[Collected data]
————————
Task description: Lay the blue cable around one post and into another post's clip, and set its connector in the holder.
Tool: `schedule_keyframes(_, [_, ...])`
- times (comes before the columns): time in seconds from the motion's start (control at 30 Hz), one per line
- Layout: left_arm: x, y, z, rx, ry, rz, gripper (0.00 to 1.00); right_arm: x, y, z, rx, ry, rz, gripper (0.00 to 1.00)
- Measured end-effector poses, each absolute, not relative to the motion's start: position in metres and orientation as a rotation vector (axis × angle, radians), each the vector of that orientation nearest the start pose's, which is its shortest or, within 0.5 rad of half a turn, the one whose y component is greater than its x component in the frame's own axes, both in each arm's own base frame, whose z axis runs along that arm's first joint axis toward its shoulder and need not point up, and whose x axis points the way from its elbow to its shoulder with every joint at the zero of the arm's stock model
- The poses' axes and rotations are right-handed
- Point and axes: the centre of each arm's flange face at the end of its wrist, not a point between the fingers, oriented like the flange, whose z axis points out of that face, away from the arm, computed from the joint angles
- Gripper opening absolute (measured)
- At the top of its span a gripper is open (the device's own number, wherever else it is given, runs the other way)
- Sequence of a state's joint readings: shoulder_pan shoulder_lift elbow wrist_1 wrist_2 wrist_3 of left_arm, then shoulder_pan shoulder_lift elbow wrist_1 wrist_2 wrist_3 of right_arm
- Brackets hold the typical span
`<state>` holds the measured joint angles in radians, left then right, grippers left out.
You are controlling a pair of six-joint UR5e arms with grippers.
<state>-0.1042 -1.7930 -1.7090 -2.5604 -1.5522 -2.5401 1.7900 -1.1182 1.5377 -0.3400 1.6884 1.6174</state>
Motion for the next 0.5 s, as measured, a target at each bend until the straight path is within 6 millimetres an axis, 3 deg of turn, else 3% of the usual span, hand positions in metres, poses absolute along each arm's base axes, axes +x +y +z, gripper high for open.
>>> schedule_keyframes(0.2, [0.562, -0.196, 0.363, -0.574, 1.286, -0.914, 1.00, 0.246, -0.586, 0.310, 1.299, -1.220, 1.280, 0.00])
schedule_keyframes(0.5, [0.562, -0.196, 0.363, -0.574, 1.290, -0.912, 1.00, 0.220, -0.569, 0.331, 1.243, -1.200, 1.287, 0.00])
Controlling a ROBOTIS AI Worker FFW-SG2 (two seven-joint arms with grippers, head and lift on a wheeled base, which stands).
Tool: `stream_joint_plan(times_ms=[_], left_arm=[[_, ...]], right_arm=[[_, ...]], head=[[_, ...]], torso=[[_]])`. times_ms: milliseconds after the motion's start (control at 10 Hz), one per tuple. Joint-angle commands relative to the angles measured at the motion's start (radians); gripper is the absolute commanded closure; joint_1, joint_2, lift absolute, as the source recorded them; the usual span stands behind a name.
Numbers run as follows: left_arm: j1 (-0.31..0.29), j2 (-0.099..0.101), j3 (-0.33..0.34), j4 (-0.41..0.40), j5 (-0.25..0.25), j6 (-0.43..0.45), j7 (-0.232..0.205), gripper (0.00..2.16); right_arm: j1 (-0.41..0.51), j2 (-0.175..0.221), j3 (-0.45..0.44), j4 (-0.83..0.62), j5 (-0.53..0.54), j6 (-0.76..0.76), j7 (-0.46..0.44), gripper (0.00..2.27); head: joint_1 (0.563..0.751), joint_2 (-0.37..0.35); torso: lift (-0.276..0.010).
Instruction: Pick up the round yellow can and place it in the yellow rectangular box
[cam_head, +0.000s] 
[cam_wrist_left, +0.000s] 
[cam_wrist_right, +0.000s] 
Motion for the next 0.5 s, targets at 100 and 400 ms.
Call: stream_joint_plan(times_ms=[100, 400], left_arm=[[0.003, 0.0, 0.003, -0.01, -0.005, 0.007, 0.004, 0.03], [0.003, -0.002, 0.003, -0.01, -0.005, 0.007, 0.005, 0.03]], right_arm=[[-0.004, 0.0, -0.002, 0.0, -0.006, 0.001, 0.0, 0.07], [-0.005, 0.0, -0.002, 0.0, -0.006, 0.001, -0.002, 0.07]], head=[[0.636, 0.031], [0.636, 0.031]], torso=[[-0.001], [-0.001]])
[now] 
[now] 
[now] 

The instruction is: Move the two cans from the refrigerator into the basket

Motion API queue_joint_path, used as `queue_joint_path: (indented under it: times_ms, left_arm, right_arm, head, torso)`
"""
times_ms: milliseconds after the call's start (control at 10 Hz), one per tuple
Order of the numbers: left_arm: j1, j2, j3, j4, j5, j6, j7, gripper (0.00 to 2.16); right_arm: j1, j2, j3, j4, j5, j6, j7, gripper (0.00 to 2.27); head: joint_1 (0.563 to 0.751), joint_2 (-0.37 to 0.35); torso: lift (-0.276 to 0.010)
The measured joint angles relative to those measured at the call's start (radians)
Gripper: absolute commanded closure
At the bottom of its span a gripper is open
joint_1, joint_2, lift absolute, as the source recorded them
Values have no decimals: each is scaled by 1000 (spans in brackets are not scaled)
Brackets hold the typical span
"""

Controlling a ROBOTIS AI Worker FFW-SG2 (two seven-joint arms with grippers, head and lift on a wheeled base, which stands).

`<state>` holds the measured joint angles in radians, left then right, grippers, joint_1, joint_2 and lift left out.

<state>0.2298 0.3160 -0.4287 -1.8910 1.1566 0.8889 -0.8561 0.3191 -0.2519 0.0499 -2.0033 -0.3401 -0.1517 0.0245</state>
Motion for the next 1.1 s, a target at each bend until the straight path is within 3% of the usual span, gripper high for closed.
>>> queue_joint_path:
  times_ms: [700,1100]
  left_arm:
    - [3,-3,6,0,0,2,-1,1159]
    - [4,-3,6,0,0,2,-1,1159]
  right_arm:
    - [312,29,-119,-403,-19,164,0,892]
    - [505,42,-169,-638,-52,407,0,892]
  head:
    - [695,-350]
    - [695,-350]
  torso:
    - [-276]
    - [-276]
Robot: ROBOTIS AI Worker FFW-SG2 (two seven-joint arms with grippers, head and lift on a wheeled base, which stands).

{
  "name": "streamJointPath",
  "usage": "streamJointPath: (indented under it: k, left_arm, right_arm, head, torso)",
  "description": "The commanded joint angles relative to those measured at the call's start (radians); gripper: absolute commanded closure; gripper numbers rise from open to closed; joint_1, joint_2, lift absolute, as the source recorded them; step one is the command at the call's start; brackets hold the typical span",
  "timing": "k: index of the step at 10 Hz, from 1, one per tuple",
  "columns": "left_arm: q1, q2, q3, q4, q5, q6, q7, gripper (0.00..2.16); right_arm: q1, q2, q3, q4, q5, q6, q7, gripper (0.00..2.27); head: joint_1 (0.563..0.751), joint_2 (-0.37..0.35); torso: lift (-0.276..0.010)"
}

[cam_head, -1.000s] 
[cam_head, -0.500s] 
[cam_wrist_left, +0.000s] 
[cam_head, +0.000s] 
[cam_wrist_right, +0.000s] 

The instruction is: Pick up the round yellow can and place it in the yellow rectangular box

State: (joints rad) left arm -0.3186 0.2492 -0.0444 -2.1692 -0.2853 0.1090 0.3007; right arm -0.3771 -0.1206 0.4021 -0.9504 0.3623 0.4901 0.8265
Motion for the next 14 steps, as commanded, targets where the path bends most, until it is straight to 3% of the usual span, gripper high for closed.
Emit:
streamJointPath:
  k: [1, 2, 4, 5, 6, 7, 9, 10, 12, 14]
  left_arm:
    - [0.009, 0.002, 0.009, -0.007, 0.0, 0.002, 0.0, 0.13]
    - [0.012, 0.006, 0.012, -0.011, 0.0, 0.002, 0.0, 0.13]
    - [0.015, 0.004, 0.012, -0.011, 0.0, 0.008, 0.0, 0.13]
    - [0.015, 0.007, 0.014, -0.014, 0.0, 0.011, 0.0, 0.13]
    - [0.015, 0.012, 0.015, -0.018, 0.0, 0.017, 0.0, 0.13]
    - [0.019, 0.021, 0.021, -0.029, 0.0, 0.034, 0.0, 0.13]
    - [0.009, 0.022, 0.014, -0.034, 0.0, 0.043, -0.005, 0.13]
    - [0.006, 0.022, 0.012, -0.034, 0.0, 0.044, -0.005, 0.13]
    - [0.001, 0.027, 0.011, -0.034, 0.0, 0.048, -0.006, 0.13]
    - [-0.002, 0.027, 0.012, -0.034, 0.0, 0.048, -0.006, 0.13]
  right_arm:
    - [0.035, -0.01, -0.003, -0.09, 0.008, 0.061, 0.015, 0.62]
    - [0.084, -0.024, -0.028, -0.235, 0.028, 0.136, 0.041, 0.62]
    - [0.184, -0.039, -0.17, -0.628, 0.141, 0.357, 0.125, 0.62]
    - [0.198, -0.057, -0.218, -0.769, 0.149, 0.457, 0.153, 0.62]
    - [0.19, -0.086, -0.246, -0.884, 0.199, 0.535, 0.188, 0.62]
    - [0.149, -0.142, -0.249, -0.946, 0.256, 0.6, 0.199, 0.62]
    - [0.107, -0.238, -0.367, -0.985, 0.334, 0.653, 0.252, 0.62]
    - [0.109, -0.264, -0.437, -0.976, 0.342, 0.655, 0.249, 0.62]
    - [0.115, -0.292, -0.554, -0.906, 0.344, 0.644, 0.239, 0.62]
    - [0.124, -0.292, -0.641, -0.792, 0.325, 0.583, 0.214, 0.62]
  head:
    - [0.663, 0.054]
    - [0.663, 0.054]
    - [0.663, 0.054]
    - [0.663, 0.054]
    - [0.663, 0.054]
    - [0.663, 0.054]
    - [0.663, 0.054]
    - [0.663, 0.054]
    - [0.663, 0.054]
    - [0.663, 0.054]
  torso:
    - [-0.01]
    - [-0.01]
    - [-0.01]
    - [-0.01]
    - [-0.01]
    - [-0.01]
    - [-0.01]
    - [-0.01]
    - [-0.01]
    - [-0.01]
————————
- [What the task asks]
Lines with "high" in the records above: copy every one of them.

- [Answer to the exercise]
Motion for the next 0.5 s, as measured, a target at each bend until the straight path is within 6 millimetres an axis, 3 deg of turn, else 3% of the usual span, hand positions in metres, poses absolute along each arm's base axes, axes +x +y +z, gripper high for open.
Motion for the next 1.1 s, a target at each bend until the straight path is within 3% of the usual span, gripper high for closed.
Motion for the next 14 steps, as commanded, targets where the path bends most, until it is straight to 3% of the usual span, gripper high for closed.

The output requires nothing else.